#### [Your instructions]
The answer must consist of each line below that holds the word "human", copied as it stands.

#### [Data]
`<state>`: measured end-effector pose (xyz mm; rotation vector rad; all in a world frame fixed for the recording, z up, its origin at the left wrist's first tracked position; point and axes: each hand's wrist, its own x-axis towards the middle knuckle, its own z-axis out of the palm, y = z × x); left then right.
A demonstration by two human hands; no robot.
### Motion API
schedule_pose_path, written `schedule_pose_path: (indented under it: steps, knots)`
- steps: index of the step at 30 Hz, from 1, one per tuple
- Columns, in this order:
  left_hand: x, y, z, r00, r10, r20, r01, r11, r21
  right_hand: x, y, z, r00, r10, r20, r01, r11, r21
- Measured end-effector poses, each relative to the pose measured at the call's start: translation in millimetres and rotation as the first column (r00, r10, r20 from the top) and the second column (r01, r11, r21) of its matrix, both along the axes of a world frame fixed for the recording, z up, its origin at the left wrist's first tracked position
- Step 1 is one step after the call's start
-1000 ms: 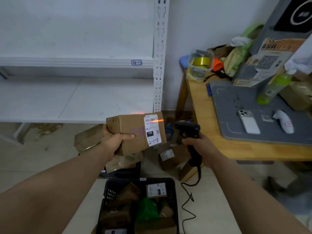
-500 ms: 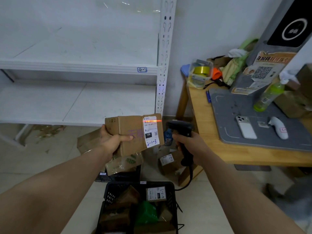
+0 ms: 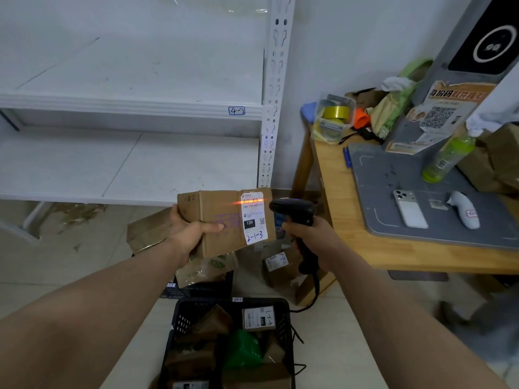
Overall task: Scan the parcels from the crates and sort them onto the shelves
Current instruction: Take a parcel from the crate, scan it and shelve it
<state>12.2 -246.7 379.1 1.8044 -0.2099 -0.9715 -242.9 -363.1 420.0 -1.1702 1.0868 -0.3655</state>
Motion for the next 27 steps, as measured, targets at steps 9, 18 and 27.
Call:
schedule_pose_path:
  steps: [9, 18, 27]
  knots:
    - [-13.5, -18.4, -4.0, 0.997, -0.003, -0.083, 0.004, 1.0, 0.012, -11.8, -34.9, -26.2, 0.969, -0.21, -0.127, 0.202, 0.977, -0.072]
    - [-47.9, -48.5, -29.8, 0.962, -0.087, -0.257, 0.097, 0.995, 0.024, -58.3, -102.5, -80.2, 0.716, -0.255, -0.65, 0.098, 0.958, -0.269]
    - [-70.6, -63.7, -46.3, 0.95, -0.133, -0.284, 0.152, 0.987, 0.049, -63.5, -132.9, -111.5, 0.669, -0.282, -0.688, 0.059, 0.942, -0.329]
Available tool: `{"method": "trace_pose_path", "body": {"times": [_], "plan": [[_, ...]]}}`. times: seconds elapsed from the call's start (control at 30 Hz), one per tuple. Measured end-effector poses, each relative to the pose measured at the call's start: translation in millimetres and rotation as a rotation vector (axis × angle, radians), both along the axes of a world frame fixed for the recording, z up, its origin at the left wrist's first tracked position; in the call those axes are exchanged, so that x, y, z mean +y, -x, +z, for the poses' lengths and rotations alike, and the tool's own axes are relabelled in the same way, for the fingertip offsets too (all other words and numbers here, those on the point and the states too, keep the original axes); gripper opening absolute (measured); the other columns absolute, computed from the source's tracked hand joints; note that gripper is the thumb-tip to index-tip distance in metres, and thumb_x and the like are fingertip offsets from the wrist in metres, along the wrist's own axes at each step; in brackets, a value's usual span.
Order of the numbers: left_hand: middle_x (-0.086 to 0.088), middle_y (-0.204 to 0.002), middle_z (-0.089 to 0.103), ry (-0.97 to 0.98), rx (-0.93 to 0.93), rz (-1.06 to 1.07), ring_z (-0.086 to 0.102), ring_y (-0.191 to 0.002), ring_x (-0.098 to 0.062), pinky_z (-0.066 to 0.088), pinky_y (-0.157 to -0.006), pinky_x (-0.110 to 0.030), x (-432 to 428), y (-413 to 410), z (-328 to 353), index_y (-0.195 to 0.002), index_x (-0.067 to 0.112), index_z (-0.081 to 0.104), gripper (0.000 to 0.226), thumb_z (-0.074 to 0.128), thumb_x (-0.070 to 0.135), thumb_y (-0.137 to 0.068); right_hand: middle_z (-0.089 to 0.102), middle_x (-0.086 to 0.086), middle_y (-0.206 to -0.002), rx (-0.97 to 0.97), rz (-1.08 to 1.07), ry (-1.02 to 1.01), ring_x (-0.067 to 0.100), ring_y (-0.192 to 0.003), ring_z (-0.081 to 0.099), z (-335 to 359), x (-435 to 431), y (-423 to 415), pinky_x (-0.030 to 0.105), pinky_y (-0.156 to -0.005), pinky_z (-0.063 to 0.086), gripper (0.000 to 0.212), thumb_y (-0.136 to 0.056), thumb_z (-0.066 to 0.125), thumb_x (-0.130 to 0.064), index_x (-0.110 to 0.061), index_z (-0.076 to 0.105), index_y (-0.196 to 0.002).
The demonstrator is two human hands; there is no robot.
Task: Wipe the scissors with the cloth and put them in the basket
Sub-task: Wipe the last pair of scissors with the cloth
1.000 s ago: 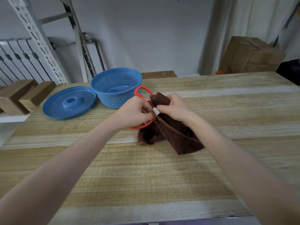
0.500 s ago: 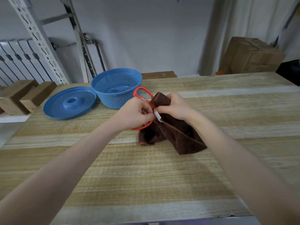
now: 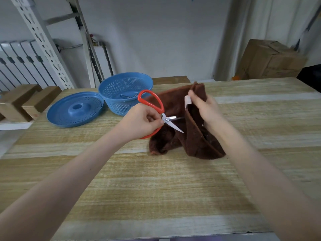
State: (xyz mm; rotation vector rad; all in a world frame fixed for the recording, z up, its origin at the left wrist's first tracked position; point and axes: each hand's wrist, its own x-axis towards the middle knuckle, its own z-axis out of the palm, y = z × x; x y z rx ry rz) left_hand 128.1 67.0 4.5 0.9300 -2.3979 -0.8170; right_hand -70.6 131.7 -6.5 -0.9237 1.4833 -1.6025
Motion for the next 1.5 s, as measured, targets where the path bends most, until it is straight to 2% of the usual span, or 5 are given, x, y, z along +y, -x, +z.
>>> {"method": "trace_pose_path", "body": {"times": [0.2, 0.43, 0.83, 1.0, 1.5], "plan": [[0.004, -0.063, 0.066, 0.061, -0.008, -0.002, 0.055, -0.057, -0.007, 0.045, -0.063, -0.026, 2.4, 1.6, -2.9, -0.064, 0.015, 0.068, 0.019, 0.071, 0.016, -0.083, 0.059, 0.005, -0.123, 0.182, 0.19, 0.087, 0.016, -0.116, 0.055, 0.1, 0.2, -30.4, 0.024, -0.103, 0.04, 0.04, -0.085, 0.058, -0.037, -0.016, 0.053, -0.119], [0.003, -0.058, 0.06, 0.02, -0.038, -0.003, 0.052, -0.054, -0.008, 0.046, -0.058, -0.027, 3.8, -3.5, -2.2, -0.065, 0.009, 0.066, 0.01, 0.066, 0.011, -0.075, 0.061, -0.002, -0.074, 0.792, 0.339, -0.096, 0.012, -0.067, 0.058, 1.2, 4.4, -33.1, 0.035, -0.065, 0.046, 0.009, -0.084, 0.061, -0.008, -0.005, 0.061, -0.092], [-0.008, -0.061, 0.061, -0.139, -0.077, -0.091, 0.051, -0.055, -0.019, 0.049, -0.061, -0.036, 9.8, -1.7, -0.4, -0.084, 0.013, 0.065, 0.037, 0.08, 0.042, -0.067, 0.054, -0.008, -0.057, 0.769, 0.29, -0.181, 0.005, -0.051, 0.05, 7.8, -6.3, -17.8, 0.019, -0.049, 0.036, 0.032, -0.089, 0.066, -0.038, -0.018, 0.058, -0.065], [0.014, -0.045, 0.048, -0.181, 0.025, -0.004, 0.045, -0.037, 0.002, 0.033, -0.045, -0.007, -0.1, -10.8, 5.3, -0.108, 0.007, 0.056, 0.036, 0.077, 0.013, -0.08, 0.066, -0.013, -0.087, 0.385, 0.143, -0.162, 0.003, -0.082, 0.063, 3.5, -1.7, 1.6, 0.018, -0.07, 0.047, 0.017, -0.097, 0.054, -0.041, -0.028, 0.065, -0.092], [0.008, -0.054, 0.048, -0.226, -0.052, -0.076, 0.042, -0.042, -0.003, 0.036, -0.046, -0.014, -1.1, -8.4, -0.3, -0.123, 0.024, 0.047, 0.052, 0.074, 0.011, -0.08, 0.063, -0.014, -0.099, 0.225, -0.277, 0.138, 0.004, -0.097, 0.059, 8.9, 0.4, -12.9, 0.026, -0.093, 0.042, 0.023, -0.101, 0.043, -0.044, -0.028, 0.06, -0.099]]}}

#### [Answer for the task]
A demonstration by two human hands; no robot.
The demonstrator is two human hands; there is no robot.

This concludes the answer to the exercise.